Avignon "off" : La beauté d'une parole nécessaire

Le Contraire de l'amour de Mouloud Feraoun. Mise en scène de Dominque Lurcel. Présence Pasteur. Jusqu'au 30 juillet, à 10 h 30. Tél. : 04 32 74 18 54.

Au moment où se préparent les célébrations du cinquantième anniversaire de l'indépendance de l'Algérie, Dominique Lurcel, le metteur en scène, et Samuel Churin, le comédien accompagné au violoncelle par Marc Lauras, nous dévoilent la très haute figure d'un homme, kabyle, instituteur dans un petit village de son pays, écrivain ami de Germaine Tillion, Albert Camus, Emmanuel Roblès…, Mouloud Ferraoun, assassiné par l'OAS le 15 mars 1962, quatre jours avant la signature des accords d'Évian. Les textes choisis par Dominique Lurcel dont on connaît l'opiniâtreté à mettre au jour des œuvres littéraires de grand envergure, mais pas toujours reconnues par le public, sont tirés du Journal que tint Mouloud Feraoun, à l'instigation d'Emmanuel Roblès, jusqu'à la veille de sa mort. Soit de 1955 à 1962. Par-delà les événements décrits au jour le jour par Feraoun, homme d'une droiture et d'une honnêteté qui ne correspondaient bien sûr pas aux temps qu'il vivait, ce qu'il faut souligner, c'est la qualité littéraire de ce journal. Les textes consignés ont pourtant été écrits parfois à la hâte, ce ne sont souvent, surtout dans les derniers instants, que des notes.
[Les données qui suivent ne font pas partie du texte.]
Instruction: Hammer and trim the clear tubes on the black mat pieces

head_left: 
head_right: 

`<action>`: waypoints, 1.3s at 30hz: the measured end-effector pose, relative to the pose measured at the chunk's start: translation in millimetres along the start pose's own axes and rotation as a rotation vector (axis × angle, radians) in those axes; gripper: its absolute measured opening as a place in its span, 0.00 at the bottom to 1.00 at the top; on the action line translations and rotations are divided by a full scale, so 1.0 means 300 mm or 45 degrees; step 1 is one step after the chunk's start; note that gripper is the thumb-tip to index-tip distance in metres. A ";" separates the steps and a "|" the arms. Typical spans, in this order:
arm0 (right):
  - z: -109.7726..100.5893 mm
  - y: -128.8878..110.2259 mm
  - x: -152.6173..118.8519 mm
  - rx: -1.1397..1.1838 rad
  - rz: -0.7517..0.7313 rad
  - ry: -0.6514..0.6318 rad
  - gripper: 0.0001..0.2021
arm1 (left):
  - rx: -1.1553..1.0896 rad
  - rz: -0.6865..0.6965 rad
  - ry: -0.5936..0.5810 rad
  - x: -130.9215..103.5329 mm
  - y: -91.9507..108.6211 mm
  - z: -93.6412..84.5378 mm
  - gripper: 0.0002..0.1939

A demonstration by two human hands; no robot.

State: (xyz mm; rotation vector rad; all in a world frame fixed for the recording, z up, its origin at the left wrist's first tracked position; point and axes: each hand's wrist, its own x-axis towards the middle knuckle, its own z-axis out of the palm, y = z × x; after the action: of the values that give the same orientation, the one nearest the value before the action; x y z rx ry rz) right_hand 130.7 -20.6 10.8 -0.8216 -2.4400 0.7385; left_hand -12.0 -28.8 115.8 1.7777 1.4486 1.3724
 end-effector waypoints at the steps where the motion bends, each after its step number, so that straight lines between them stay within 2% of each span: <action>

Mais lorsque le temps et la tragédie de son époque lui en laissent le mince loisir, il faut reconnaître la qualité de l'écrivain, auteur de romans publiés dans une maison d'édition française, Le Seuil. Car Mouloud Feraoun était français, aussi. Ce qu'il raconte dans son Journal avec parfois une ironique distance vis-à-vis du comportement des forces françaises est d'autant plus terrifiant. Ce n'est pas un ennemi de la France qui parle et consigne faits et gestes de la vie quotidienne, c'est un ennemi de toutes les barbaries. C'est tout simplement admirable et… effrayant. Sur le plateau réduit à sa plus simple expression, une table, un fauteuil, un coin pour le musicien, Samuel Churin expose avec une extrême subtilité tous les détails des épisodes d'une vie devenue impossible. C'est « tenu » de bout en bout, à l'image de l'écriture même de Mouloud Feraoun, dont les éditions du Seuil rééditent fort opportunément le Journal dans sa collection de poche, près de cinquante ans après sa parution. Il était temps.